WHAT YOU NEED TO DO - Each line of the listing, apart from the pictures, is to be printed exactly.

DATA -
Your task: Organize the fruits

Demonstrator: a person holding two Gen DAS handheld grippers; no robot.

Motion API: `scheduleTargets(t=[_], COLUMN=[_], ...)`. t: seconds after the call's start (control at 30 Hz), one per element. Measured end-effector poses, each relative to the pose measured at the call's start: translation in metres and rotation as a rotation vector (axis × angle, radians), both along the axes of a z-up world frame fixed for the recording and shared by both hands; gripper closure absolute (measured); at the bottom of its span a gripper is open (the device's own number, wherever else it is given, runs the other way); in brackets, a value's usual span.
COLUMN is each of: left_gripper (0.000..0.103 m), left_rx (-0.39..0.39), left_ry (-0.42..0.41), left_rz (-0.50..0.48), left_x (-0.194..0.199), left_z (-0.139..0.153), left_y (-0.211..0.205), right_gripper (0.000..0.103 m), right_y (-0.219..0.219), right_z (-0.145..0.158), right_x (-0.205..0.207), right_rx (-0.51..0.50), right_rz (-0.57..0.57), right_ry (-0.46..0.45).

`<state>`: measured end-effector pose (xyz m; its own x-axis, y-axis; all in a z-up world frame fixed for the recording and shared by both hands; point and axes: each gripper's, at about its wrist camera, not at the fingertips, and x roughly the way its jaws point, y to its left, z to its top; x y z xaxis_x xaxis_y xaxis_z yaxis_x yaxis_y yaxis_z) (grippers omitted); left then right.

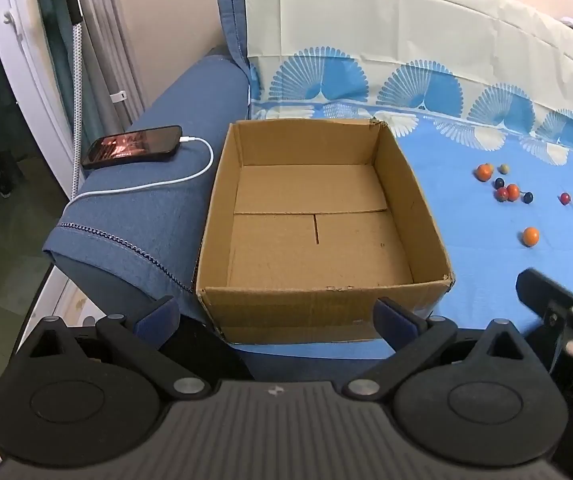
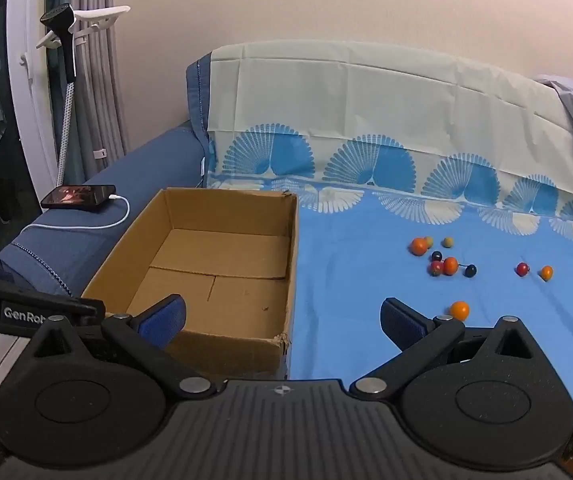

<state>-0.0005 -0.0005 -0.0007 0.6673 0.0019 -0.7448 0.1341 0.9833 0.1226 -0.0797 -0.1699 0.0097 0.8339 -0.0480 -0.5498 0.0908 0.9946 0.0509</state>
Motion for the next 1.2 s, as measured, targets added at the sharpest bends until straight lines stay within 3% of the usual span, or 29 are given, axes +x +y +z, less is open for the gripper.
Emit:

ANSWER SPACE -
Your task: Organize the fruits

Demonstrator: a person holding two Gen DAS handheld grippers; no robot.

Motion API: `scheduleTargets(t=[_], COLUMN=[_], ...)`. t: seconds after the call's start (control at 30 Hz), one per element. Measured end-effector poses, each relative to the pose measured at the call's start: translation in metres and rotation as a rotation vector (axis × angle, radians), both along the axes of a z-up world frame fixed for the recording and shared by both hands; gripper closure absolute (measured); at the bottom of its span a gripper is open (the device's own number, wherever else it is given, runs the other way); in brackets, a value's usual span.
COLUMN is each of: left_gripper (0.000..0.103 m), left_rx (-0.39..0.39), left_ry (-0.42..0.41), left_rz (-0.50..0.48), left_x (-0.194..0.199), left_z (-0.139..0.153), left_y (-0.211..0.205), right_gripper (0.000..0.103 m), right_y (-0.219..0.219), right_z (-0.145..0.158), right_x (-0.205..0.207), right_rx (-0.51..0.50), right_rz (-0.57..0.57), right_ry (-0.46..0.45).

`<state>`: measured end-effector pose (xyz m; its own x-axis, y-axis; all in a z-up world frame fixed for the recording and shared by both hands; point and axes: each gripper's, at about its wrist camera, not at the fingertips, and x roughly the way its jaws point, y to its left, z to its top; x y z xaxis_x xaxis_y xaxis_z yaxis_x yaxis_y yaxis_z) (grippers omitted); left then right.


<state>-0.0005 -0.0005 -0.0007 0.6673 0.0019 -0.7448 0.1341 0.9833 0.1226 -0.0797 -0.1699 0.0097 0.8339 -0.0480 -0.5498 0.0908 0.9946 0.0509</state>
Motion for the next 1.2 s, as measured, targets added at the sharpest bends until straight lines stay within 3% of the usual span, or 29 are given, axes +x +y +z, less is open for the gripper.
Emit:

No additional output will be given.